The U.S. Supreme Court struck down a key provision of the 1965 Voting Rights Act just a year ago this month. The Court’s decision sparked a debate on the state and federal level about how (or whether) we should “fix” the Voting Rights Act or somehow fill the void that the ruling created.
On the anniversary of the Voting Rights Act’s darkest hour, it’s time to embrace a new framework for 21st Century voting rights. This new framework would reinvigorate (and update) those protections in the federal Voting Rights Act that must emanate on the national level.
But that’s not enough. The Court’s decision shows that we must combine this federal effort with new protections on the state level. Both fixing the federal Voting Rights Act and passing state-by-state protections will ensure that our elections continue to reflect this increasingly diverse country.
But first, let’s explore why we need a fix in the first place, and then discuss the proposed fixes that Congress and the states are considering.
Last year, the U.S. Supreme Court took up Shelby County v. Holder, an appeal concerning the constitutionality of Sections 4 and 5 of the Voting Rights Act.
Section 5 involves so-called “covered jurisdictions” throughout the United States.
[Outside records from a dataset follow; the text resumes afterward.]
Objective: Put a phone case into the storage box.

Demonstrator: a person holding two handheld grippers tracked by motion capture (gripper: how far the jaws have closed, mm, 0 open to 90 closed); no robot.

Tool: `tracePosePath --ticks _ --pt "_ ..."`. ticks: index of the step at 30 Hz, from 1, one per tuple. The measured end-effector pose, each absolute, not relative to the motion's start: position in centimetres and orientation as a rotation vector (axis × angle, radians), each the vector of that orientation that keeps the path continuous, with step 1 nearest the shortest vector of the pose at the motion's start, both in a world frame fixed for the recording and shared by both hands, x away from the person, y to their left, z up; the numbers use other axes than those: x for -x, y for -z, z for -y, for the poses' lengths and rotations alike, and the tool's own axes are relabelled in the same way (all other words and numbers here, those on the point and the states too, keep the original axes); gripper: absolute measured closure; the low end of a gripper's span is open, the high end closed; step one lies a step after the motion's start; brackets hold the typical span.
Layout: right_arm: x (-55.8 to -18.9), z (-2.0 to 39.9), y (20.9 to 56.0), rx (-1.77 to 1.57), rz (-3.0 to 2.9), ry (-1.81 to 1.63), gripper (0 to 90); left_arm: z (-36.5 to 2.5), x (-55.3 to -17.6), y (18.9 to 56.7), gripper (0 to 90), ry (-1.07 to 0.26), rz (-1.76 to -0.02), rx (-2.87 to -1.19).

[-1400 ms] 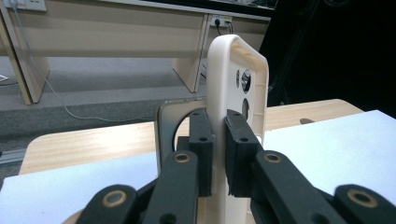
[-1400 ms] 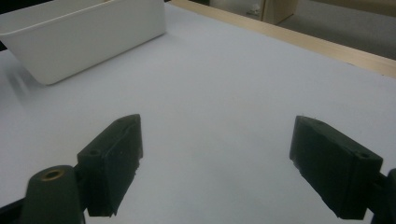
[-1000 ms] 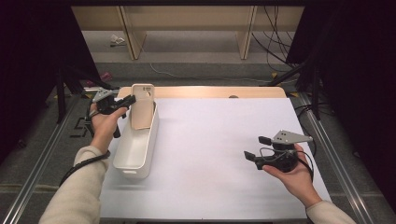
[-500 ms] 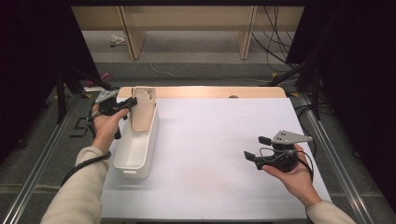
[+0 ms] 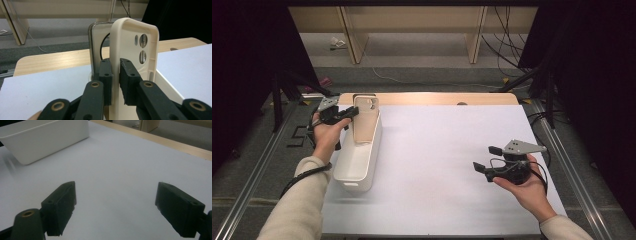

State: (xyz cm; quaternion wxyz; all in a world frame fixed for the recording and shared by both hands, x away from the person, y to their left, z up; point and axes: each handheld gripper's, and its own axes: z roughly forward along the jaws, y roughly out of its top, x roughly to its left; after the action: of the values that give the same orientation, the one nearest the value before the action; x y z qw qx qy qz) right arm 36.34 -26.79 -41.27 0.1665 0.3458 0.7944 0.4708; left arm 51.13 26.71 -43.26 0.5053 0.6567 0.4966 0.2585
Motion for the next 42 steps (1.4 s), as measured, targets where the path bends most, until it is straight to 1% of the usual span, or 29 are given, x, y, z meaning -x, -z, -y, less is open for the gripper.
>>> tracePosePath --ticks 12,23,25,27,37,42 --pt "-36.3 26.8 41.3 -0.984 -2.262 -1.341 18.0 -26.7 -51.4 43.3 77.7 -0.674 -1.222 -1.630" --pt "-36.4 26.8 41.3 -0.984 -2.262 -1.339 17.9 -26.8 -51.1 42.7 70.9 -0.731 -1.222 -1.660" --pt "-36.4 26.8 41.3 -0.983 -2.262 -1.339 17.9 -26.7 -51.0 42.4 67.8 -0.740 -1.221 -1.665" --pt "-36.4 26.8 41.3 -0.984 -2.262 -1.339 17.9 -26.6 -50.8 42.1 62.7 -0.739 -1.222 -1.672" --pt "-36.3 26.8 41.2 -0.983 -2.262 -1.337 17.7 -25.9 -49.5 40.6 31.3 -0.717 -1.214 -1.724" --pt "-36.4 26.8 41.2 -0.984 -2.261 -1.338 17.6 -25.4 -48.6 40.1 19.9 -0.689 -1.204 -1.732"
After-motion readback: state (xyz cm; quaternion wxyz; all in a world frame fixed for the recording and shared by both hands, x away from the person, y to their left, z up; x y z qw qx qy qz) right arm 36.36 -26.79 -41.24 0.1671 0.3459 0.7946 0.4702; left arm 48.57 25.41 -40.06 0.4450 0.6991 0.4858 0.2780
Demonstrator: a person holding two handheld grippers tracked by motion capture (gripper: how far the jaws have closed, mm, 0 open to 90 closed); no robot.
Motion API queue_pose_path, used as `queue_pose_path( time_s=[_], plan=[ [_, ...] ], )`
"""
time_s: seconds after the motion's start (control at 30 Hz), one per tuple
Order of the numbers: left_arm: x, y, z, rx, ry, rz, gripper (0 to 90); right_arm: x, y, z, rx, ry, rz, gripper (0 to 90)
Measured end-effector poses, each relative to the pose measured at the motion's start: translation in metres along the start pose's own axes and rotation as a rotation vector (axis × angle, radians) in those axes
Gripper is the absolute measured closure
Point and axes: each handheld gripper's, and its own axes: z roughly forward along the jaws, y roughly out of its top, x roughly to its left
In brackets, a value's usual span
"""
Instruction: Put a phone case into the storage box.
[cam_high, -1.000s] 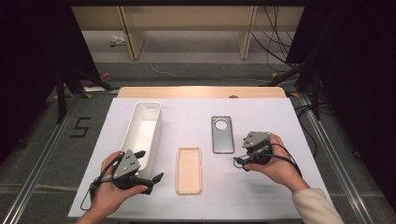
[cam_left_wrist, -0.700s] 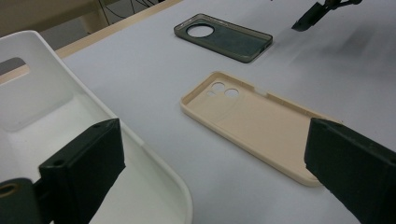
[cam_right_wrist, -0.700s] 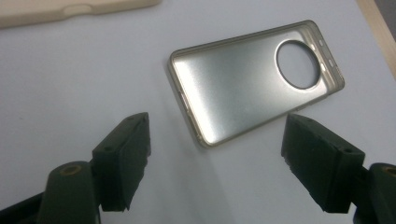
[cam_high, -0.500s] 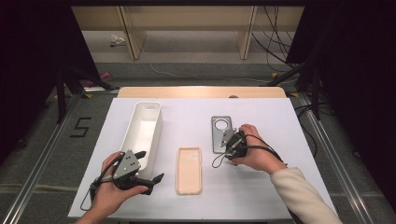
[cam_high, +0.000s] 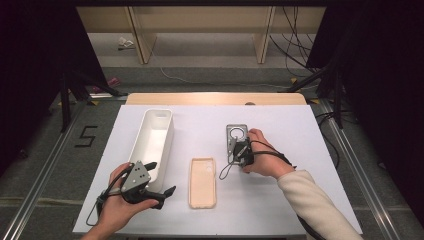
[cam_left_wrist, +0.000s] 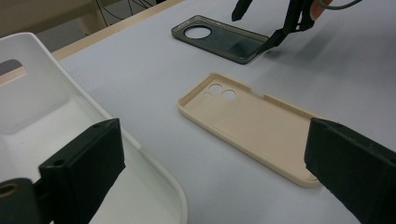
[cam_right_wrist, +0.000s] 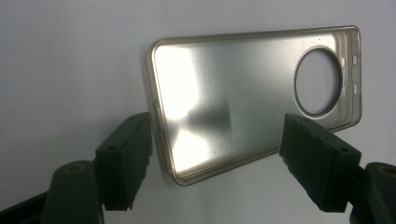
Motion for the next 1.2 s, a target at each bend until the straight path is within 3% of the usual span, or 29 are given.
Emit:
queue_pose_path(
  time_s=[0.73,0.87,1.2],
  plan=[
    [-0.001,0.000,0.001,-0.003,-0.013,-0.002,4.4,-0.002,0.015,0.009,0.066,0.034,-0.079,31.2],
    [-0.001,0.000,0.000,-0.004,-0.014,0.000,4.4,-0.002,0.017,0.009,0.080,0.051,-0.097,36.2],
    [-0.002,0.000,0.001,-0.006,-0.018,0.003,4.5,0.001,0.020,0.007,0.097,0.121,-0.125,61.6]
  ],
)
These jurisdictions historically had discriminated against racial minorities — particularly African Americans and Latinos — so much that they had to seek federal approval before implementing any changes in their voting practices or procedures. Through this process of “preclearance” the Department of Justice was able to weed out discriminatory practices or reforms (such as moving polling places at the last minute) before the states or local jurisdictions could implement them.
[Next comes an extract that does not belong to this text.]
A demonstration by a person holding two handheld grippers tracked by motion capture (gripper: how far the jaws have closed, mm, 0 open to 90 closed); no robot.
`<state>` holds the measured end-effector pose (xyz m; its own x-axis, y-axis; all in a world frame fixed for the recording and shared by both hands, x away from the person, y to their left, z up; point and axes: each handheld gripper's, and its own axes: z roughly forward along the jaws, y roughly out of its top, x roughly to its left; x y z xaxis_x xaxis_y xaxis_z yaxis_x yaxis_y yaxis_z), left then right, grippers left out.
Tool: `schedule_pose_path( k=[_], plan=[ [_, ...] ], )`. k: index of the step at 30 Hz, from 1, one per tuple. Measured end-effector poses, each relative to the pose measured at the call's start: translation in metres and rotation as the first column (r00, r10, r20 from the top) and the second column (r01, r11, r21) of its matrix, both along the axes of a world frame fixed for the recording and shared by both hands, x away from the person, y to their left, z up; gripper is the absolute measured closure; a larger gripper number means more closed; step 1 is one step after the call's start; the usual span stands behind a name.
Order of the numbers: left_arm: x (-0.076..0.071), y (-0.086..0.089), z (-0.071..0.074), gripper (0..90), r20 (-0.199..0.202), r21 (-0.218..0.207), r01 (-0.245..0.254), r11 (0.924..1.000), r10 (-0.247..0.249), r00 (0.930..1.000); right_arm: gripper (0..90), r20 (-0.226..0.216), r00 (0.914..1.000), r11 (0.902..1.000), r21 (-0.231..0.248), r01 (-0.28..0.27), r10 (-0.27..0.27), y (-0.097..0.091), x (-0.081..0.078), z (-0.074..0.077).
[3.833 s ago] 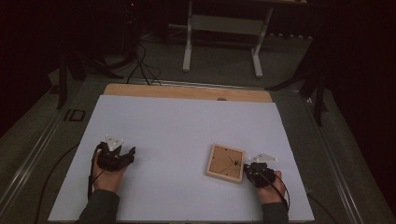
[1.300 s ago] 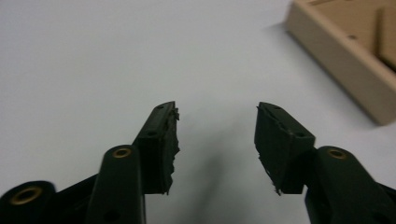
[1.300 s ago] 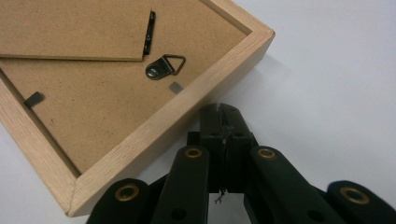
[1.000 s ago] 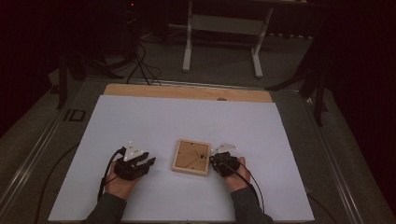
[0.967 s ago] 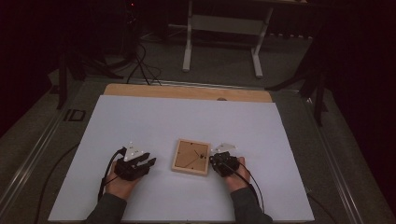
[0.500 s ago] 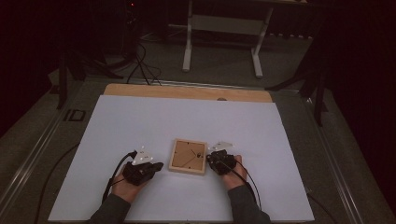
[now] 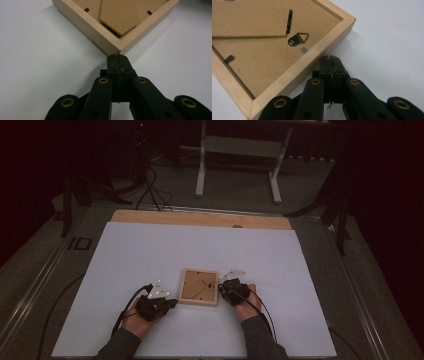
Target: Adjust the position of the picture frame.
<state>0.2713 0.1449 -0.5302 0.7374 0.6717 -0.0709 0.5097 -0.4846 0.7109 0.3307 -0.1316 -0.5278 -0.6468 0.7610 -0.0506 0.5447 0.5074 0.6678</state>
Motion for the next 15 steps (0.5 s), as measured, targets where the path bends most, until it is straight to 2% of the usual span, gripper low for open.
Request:
schedule_pose_path(
  k=[11, 15],
  plan=[
    [-0.001, 0.0, 0.0, 89.3, 0.002, 0.01, -0.006, 0.9999, 0.006, 1.0, 89.3, -0.009, 1.0, 1.0, 0.0, 0.004, -0.004, 0.005, 0.001, 0.0],
    [-0.001, -0.001, 0.0, 89.0, 0.009, 0.017, -0.015, 0.9997, 0.015, 0.9999, 88.2, -0.011, 0.9995, 0.9994, -0.02, -0.028, 0.028, 0.004, -0.011, 0.001]
  ],
)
Section 4 contains the “coverage formula,” determining which jurisdictions required the early federal approval for any changes in voting practices. Sections 4 and 5 were always meant to work together. Together these two provisions were used to prevent discrimination in advance, rather than relying on drawn-out litigation based on a law’s discriminatory effects.
The coverage formula, and by extension the preclearance requirements, covered nine states completely (Alabama, Alaska, Arizona, Georgia, Louisiana, Mississippi, South Carolina, Texas and Virginia) and specific counties in another six states (California, Florida, Michigan, New York, North Carolina, South Dakota).
For the most part, however, that list hadn’t changed since 1965. And that is where the Court found a constitutional infirmity.
Officials of Alabama's Shelby County argued that Section 4 was unconstitutional because the same jurisdictions that were covered in 1965 were still covered in 2013 (with few exceptions). Despite earlier warnings from the Court, Congress had failed to update the coverage formula.
The Court agreed with Shelby County, pointing out that because the coverage formula had not meaningfully changed in nearly 50 years, it suffered from both over-inclusion and under-inclusion — meaning there were some jurisdictions that should no longer be on the list, and some jurisdictions should be on the list, but aren’t. The Court therefore concluded that Section 4 was woefully — and unconstitutionally — outdated.
The Shelby County decision killed two birds with one stone: striking down Section 4 meant that Section 5’s preclearance requirements no longer applied to any jurisdictions. Preclearance, which for decades had served as a bulwark against discriminatory election laws, was no more.
Almost immediately after the Shelby County decision, eight of the nine states that had been covered under Section 4 immediately moved to pass laws the Justice Department had blocked under Section 5. These included onerous new voter identification laws and registration requirements, cuts to early voting and other restrictions on when and where individuals could vote.
In other words, it was open season for those seeking to restrict the right to vote.
While many of these laws have sparked lawsuits under other sections of the Voting Rights Act (particularly Section 2), without Section 5 litigants can rarely stop these laws before they go into effect.